Les congélateurs à crème glacée seront «réchauffés» lors d’un essai par Unilever

Selon Unilever, la norme de l’industrie pour les températures de congélation sur de nombreux marchés est de moins 18 degrés Celsius (environ 0 degré Fahrenheit). La température des congélateurs dans les essais sera de moins 12 degrés Celsius.

Chris Ratcliffe | Bloomberg | Getty Images

Unilever – qui possède des marques telles que Ben & Jerry’s, Magnum et Wall’s – est sur le point d’essayer d’augmenter la température de ses congélateurs de crème glacée dans le but de réduire la consommation d’énergie.

Le géant des biens de consommation a déclaré que cette décision pourrait réduire la consommation d’énergie et les émissions de gaz à effet de serre d’environ 20 à 30 % par unité.
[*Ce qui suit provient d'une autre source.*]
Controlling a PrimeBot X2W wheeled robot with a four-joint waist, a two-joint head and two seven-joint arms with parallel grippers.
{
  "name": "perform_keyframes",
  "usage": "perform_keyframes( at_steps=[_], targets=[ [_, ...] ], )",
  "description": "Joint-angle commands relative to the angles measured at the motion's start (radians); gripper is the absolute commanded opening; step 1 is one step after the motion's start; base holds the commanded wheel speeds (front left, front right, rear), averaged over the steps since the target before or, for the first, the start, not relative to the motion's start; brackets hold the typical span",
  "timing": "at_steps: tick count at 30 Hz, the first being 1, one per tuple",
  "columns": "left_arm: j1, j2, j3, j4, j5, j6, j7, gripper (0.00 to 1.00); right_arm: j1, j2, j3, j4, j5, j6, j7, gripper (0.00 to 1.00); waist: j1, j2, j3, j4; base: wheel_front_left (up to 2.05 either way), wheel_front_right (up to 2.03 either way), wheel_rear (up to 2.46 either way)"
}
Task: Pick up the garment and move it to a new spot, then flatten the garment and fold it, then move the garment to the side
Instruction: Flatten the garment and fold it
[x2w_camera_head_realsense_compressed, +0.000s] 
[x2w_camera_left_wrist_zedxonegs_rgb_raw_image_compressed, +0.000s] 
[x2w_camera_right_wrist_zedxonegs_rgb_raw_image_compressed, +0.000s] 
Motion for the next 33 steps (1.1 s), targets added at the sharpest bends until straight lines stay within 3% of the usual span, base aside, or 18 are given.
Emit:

Ses deux pilotes, l’un en Allemagne et l’autre en Indonésie, doivent avoir lieu respectivement ce mois-ci et l’année prochaine.

Selon l’entreprise, la norme de l’industrie pour les températures de congélation sur de nombreux marchés est de moins 18 degrés Celsius (environ 0 degré Fahrenheit). La température des congélateurs dans les essais sera de moins 12 degrés Celsius.

Unilever a déclaré qu’il évaluerait à la fois la consommation d’énergie et la “performance du produit” de sa crème glacée à la nouvelle température. “Après l’achèvement des deux premiers pilotes et en cas de succès, Unilever s’efforcera de” réchauffer “ses armoires de congélation du dernier kilomètre selon une approche progressive”, a-t-il déclaré.

Les émissions de ce qu’elle appelle les “congélateurs de crème glacée au détail” représentent 10% de l’empreinte de gaz à effet de serre de la chaîne de valeur de l’entreprise, a-t-il déclaré.

En savoir plus sur l’énergie propre de CNBC Pro

D’ici 2039, Unilever souhaite zéro émission nette sur l’ensemble de sa chaîne de valeur. En 2021, il indique que les émissions totales de portée 1, liées à ses propres opérations, et les émissions de portée 2 – qui comprennent également l’achat d’électricité et d’énergie thermique – se sont élevées à 710 740 tonnes métriques d’équivalent dioxyde de carbone.

Les émissions de portée 3 – qui font référence aux émissions indirectes de gaz à effet de serre sur l’ensemble de sa chaîne de valeur – étaient de 61 007 131 tonnes métriques d’équivalent CO2 en 2021.

La plus grande image

Au fur et à mesure que les années 2020 progressent, les entreprises du monde entier tentent de renforcer leurs références en matière de développement durable en annonçant des objectifs nets zéro et des plans pour réduire l’empreinte environnementale de leurs opérations.

Bien qu’il y ait un degré important de scepticisme à l’égard de nombreuses revendications liées à la durabilité des entreprises – les détails concrets sont souvent difficiles à trouver et les dates pour atteindre ces objectifs sont parfois éloignées de plusieurs décennies – le fait qu’elles les fassent est instructif, et souligne une certaine pression sur les entreprises de la part de certains investisseurs.

Au cours d’une table ronde présidée par Steve Sedgwick de CNBC plus tôt cette année, Judy Kuszewski, directrice générale du cabinet de conseil en développement durable Sancroft International, a évoqué le point ci-dessus.

“L’un des développements les plus excitants et peut-être les plus inattendus que nous ayons vus au cours des deux dernières années environ est que le changement climatique est en fait un sujet que les investisseurs étudient attentivement en ce moment”, a-t-elle déclaré.

Ils “se posent vraiment des questions sur la stratégie de l’entreprise et leur aptitude future à… faire face aux changements inévitables qui nous attendent”, a-t-elle ajouté.